Culture du linge et innovations

Publié le par exposition jours de lessive

Dans la revue Arts Ménagers de juillet-août 1950, la publicité Bendix prend pour titre : « Faut-il faire bouillir le linge » :

 

« Faut-il faire bouillir le linge ?

L’habitude de faire bouillir le linge pendant plusieurs heures, de le frotter à la brosse, de le tordre, en un mot de la torturer pour le blanchir, est si bien ancrée dans notre concept du blanchissage, qu’on admet difficilement qu’une machine à laver moderne puisse prétendre à la réussite, sans ébullition de la lessive.

L’ébullition, née il y a cinquante ans à peine avec l’invention de la lessiveuse, était une nécessité pour le fonctionnement sous pression de cet appareil primitif et sans moteur. Cette habitude récente est contredite par des siècles d’expérience française, durant lesquels de simples savonnages suivie d’un « coulage » au cuvier nettoyaient et blanchissaient le linge d’excellente façon, sans jamais le faire bouillir.
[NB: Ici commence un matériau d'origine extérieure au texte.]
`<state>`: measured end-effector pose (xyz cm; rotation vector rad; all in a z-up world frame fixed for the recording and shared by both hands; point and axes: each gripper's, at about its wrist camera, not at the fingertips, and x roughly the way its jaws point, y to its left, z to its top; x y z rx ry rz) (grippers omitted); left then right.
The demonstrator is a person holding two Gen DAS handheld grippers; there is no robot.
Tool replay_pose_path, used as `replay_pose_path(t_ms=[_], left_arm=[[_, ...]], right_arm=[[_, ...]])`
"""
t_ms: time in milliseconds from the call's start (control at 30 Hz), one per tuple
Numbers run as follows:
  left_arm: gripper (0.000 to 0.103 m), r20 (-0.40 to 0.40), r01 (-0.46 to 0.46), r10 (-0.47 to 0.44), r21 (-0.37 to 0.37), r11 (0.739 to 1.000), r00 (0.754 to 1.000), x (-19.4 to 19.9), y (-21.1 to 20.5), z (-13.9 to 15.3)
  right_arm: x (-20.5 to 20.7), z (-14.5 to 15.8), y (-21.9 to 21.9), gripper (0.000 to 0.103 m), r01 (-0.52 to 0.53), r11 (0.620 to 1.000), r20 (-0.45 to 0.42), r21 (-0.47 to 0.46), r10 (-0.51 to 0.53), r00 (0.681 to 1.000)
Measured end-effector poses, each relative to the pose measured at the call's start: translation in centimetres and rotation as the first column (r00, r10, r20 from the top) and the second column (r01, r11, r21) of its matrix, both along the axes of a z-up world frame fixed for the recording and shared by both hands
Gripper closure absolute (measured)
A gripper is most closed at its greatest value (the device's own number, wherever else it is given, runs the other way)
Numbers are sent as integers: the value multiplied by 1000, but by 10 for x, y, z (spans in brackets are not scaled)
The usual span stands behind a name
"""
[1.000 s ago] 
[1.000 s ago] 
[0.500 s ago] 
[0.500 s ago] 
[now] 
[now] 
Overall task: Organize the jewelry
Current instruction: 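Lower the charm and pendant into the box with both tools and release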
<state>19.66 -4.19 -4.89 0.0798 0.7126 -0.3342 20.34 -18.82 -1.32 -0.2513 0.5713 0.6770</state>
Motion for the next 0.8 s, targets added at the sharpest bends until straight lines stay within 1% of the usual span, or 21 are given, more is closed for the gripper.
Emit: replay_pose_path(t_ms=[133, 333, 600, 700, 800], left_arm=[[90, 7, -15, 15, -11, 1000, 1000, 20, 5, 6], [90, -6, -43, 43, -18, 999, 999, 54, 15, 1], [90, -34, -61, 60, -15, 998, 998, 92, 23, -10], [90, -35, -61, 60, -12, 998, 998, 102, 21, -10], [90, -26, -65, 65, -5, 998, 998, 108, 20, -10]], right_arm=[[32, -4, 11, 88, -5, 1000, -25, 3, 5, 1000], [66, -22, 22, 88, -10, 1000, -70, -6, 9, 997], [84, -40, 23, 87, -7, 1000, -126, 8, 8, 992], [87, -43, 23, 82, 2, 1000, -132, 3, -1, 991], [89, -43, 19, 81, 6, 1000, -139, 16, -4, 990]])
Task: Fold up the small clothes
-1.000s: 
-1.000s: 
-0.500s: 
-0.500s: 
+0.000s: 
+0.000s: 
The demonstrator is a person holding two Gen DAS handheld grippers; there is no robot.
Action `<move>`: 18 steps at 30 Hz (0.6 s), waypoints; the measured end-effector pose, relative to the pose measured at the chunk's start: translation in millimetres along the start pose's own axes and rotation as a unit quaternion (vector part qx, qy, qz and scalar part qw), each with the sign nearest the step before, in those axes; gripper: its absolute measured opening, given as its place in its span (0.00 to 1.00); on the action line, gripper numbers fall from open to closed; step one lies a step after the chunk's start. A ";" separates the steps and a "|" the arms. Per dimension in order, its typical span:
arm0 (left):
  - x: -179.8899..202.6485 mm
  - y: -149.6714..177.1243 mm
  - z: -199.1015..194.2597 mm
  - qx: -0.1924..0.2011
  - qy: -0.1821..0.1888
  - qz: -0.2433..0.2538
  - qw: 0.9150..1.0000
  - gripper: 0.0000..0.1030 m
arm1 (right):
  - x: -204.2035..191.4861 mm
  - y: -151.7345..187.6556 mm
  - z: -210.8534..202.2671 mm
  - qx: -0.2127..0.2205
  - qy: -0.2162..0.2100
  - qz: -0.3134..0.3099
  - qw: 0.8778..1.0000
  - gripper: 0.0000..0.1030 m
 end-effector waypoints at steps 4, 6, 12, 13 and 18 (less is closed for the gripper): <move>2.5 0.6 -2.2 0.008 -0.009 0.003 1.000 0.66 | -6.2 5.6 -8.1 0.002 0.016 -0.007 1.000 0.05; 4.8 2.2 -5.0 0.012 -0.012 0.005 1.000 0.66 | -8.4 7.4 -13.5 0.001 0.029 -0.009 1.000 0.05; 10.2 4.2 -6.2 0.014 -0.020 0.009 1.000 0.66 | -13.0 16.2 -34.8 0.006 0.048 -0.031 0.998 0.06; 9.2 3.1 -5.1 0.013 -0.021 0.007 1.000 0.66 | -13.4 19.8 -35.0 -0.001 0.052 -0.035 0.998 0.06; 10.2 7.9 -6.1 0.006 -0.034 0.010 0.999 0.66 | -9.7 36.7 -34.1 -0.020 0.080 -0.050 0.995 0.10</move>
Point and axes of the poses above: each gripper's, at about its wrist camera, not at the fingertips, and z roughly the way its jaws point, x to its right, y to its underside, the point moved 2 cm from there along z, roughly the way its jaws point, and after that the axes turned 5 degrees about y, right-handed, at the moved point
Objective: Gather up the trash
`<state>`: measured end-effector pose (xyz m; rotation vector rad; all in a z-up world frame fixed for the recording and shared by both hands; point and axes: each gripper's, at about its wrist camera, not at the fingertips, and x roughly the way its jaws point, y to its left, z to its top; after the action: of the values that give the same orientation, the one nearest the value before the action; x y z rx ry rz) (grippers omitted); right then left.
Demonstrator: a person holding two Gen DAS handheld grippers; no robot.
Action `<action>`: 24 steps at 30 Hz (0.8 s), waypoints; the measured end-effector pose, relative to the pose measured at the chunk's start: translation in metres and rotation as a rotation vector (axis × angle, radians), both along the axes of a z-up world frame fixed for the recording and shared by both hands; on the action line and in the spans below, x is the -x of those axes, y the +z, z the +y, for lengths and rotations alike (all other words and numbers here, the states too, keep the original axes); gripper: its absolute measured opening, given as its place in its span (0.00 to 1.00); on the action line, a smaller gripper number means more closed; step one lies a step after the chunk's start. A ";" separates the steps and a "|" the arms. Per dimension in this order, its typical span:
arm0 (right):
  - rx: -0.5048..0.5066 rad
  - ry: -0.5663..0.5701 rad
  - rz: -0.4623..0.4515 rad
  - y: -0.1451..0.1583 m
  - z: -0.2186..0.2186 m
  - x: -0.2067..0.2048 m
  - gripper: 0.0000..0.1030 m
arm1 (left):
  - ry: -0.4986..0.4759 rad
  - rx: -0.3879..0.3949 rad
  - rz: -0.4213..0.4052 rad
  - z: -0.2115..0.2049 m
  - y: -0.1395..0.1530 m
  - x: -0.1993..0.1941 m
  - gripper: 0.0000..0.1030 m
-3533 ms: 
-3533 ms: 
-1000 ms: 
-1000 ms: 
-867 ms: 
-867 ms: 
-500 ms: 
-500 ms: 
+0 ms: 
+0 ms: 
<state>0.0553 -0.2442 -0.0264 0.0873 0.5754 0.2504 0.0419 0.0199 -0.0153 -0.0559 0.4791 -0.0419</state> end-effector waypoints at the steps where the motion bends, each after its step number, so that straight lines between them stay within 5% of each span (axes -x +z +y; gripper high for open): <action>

Quant à l’illusoire stérilisation du linge par l’ébullition, mieux vaut n’en point parler, puisque la stérilisation parfaite ne peut être obtenue qu’à des températures bien supérieures à celle de l’ébullition à l’air libre : la chimie moderne a créé des désinfectants énergiques dont quelques gouttes suffisent à assurer une stérilisation satisfaisante.

Dans la blanchisseuse Automatique BENDIX, la circulation de la lessive à travers les fibres des tissus est obtenue par un brassage continu du linge dans le panier laveur : 60 fois par minute, le linge est élevé hors de l’eau et retombe dans l’eau savonneuse. En évitant tout frottement sur des parties métalliques, la BENDIX savonne efficacement le linge, exactement comme s’il était lavé à la main, mais à une température difficilement concevable pour un lavage manuel (80°). L’efficacité de ce procédé est encore accrue par le trempage.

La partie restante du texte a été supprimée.